Brussels-based Borro has raised €1.3 million to expand its digital deposit system for reusable cups across Europe, with a near-term focus on the Netherlands, Germany and France. The round was backed by Seeder Fund, imec.istart, bluesnipe, PMV and butterfly & elephant, the corporate venture capital arm of GS1 Germany. The funding gives the startup fresh capital to scale a model designed to make reusable packaging easier for venues, event organisers and visitors.
Funding and Growth Plans
Founded in 2023 by Glenn Verhaege, Kasper Albers and Niels Willems, Borro is building the digital infrastructure behind cup and container reuse at high-volume locations. The company said the new investment will help strengthen its team and accelerate European growth during a busy summer season for sports, music and public events. It follows an earlier €350,000 funding round announced in November 2024, when Borro began positioning its system for wider deployment in Belgium and abroad.
How Borro’s System Works
Borro’s platform connects reusable packaging to a visitor’s bank card, replacing cash, physical tokens and manual refund processes with a digital deposit flow. When a user returns a cup or container to a smart collection point, the system recognises the item and triggers the deposit refund automatically. The company says this approach reduces friction for guests while giving organisers a clearer view of return rates, peak periods, collection points and overall system performance.
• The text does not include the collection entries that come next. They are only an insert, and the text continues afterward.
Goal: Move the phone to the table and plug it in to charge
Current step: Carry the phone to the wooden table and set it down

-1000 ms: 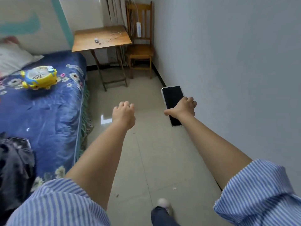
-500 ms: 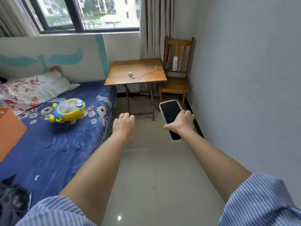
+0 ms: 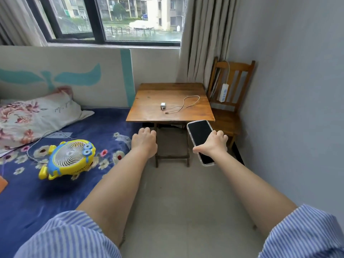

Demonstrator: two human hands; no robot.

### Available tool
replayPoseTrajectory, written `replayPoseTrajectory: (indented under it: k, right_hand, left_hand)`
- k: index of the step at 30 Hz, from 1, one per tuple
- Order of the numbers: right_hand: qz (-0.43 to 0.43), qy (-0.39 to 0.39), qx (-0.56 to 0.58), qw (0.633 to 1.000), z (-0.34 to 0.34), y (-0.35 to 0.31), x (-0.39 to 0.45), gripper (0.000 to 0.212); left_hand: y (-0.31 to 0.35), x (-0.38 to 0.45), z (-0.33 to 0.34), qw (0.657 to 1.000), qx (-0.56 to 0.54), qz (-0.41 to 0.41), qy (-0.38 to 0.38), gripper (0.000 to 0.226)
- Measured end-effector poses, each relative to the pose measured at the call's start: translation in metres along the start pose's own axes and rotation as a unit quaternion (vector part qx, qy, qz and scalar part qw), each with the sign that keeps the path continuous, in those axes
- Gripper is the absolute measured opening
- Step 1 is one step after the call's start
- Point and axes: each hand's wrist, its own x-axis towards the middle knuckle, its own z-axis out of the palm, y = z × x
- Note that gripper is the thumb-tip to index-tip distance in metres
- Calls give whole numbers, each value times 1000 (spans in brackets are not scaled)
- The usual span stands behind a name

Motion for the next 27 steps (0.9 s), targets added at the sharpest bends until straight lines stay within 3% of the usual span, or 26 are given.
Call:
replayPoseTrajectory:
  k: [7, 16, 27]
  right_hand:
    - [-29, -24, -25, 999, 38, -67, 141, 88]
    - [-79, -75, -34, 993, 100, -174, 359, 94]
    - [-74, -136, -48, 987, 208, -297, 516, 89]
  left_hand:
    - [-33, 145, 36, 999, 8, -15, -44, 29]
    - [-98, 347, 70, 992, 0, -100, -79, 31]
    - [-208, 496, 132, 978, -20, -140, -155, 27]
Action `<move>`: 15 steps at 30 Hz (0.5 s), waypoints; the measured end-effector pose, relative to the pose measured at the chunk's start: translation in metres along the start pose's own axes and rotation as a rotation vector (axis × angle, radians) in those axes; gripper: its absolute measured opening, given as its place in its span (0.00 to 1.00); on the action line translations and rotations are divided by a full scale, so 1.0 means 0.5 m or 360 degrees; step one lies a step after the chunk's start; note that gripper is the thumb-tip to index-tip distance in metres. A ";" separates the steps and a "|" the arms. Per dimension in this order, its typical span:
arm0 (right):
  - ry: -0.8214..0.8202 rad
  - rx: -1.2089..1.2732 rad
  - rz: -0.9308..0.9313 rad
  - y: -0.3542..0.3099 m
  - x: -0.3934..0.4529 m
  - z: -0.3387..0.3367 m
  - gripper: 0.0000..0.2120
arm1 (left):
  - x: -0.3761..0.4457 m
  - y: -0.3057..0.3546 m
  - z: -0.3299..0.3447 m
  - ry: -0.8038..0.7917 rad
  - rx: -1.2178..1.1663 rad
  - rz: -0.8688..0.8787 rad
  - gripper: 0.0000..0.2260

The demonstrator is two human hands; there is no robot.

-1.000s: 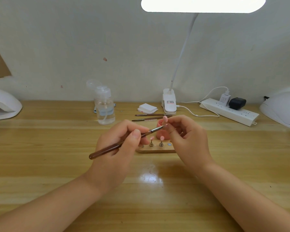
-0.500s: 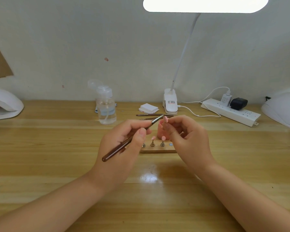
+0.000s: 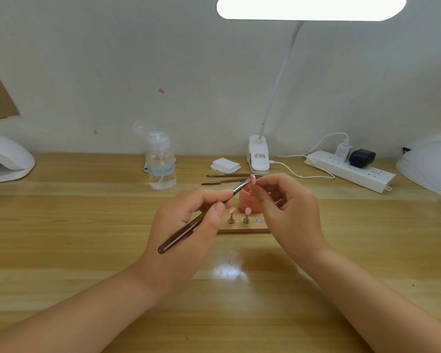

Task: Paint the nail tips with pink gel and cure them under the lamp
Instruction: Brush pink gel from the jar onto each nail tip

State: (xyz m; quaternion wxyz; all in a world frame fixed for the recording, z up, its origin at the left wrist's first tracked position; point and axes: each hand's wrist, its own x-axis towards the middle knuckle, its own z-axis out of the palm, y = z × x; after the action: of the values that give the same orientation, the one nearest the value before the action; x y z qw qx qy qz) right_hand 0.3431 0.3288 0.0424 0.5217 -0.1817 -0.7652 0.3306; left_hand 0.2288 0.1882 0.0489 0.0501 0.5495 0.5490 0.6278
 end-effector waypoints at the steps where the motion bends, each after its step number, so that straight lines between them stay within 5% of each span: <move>1: -0.0004 -0.0009 0.0000 0.001 0.000 -0.001 0.03 | -0.001 0.000 -0.002 0.0007 -0.0010 0.0001 0.10; 15: -0.0029 -0.0049 0.0015 0.008 -0.004 0.003 0.03 | 0.001 0.003 -0.004 0.0082 -0.0147 -0.0061 0.09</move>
State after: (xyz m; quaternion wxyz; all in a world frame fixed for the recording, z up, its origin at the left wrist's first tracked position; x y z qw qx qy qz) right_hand 0.3420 0.3299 0.0378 0.5103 -0.1903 -0.7740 0.3230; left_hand 0.2279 0.1867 0.0511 0.0732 0.5198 0.5310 0.6652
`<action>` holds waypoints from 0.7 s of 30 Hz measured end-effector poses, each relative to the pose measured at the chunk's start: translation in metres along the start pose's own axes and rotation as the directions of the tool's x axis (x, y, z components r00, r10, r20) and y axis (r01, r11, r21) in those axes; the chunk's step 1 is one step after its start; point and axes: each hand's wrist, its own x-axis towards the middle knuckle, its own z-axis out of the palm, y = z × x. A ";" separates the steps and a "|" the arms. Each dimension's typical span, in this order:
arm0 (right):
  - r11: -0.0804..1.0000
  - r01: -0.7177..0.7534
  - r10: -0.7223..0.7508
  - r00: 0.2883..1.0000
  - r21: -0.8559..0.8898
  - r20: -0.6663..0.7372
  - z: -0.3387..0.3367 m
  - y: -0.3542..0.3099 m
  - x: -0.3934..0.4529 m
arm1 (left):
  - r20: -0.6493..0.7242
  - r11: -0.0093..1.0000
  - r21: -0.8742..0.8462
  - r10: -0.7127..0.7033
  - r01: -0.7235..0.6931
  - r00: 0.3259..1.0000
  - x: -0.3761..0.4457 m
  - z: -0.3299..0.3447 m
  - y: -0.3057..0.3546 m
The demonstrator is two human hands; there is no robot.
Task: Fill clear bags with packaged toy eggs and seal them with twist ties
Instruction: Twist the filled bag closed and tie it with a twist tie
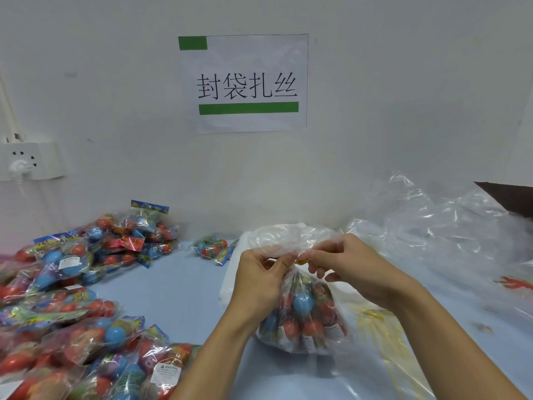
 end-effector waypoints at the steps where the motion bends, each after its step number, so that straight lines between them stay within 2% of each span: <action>1: 1.000 -0.010 0.010 1.000 0.018 0.012 -0.001 0.000 0.000 | -0.003 1.000 -0.003 -0.003 0.003 1.000 0.000 0.000 0.000; 6: 0.995 -0.047 0.042 0.997 0.084 0.059 -0.001 0.005 0.000 | 0.002 1.000 -0.010 -0.007 0.007 1.000 -0.001 -0.001 0.001; 10: 0.993 -0.064 0.061 0.998 0.099 0.034 0.002 0.008 0.003 | 0.012 0.999 -0.039 -0.008 0.009 1.000 -0.002 0.000 0.004; 14: 0.980 -0.065 0.065 0.998 0.186 0.009 0.003 0.011 0.004 | 0.012 1.000 -0.028 -0.006 0.006 1.000 -0.002 0.000 0.004; 21: 0.982 -0.100 0.099 0.995 0.161 0.016 0.004 0.014 0.005 | 0.042 1.000 -0.023 -0.013 0.014 0.999 -0.004 0.000 0.009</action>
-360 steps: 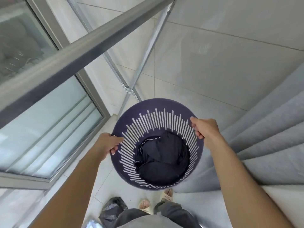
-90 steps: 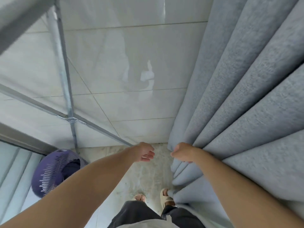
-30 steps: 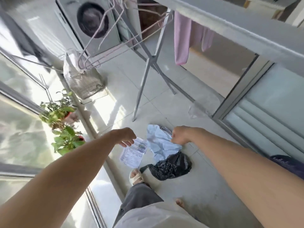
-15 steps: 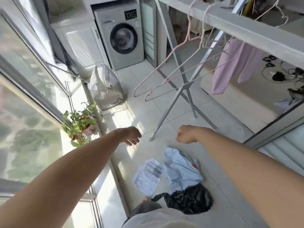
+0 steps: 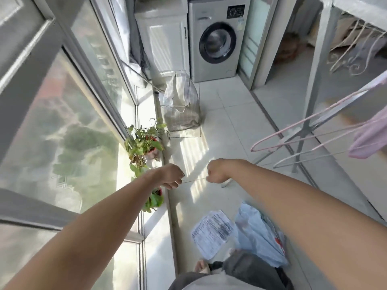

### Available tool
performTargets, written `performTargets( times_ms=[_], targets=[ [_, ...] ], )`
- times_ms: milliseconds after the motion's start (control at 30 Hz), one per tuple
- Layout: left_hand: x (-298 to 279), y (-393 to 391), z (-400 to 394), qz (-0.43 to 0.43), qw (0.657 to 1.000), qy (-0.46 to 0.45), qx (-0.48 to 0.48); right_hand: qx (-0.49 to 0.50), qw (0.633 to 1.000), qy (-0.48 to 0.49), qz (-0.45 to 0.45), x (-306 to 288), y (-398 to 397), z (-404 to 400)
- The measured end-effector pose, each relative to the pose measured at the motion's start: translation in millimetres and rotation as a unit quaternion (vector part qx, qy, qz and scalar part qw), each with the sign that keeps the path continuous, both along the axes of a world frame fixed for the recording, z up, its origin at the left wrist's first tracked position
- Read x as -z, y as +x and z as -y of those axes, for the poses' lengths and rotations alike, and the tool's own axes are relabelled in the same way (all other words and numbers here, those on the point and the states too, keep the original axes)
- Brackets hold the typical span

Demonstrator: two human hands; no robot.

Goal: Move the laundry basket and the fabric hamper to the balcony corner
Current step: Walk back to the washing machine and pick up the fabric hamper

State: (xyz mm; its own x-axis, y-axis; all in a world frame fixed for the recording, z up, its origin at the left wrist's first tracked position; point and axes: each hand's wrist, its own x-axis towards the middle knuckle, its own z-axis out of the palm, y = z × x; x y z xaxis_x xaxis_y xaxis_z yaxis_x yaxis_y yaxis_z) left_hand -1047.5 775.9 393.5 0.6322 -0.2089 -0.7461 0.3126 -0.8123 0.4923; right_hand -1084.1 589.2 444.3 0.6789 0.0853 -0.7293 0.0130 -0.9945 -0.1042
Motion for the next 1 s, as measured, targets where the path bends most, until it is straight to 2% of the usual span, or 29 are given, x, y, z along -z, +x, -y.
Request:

Technology and Operational Challenge
The startup has chosen not to rely on RFID technology, arguing that its alternative based on invisible codes readable by cameras can be simpler and more cost-effective. Each cup is uniquely linked to a payment, which allows Borro to track packaging through the process and reduce the risk of fraud. For venues, that traceability matters because reusable systems only work when return rates are high, queues remain manageable and operational costs do not outweigh environmental gains.
Market Momentum
Borro’s funding comes as reusable cups become increasingly common across European stadiums, festivals, concert venues and amusement parks. Regulation and public pressure are pushing event operators away from single-use packaging, but many organisers still face practical barriers around payments, logistics, washing partners and visitor behaviour. Borro aims to solve that gap by focusing on the software and payments layer rather than producing cups or handling cleaning itself.
Early Traction
The company is already active with Belgian football clubs including Club Brugge and KV Mechelen, and says millions of reusable cups have passed through its system. Borro has also highlighted AZ Alkmaar as the first football club in the Netherlands to move from traditional reusable cup tokens to its fully digital deposit system. In France, the startup has joined PSG Labs, Paris Saint-Germain’s innovation programme at Station F, and is preparing an implementation at the Parc des Princes stadium in Paris.
The new financing strengthens Borro’s attempt to become a European reference point for digital deposit infrastructure in the event and venue market. Its next test will be scaling across different countries while maintaining speed, reliability and ease of use in crowded real-world settings. If Borro can prove that reusable packaging can be both sustainable and operationally efficient, it could play a meaningful role in Europe’s shift away from single-use event packaging.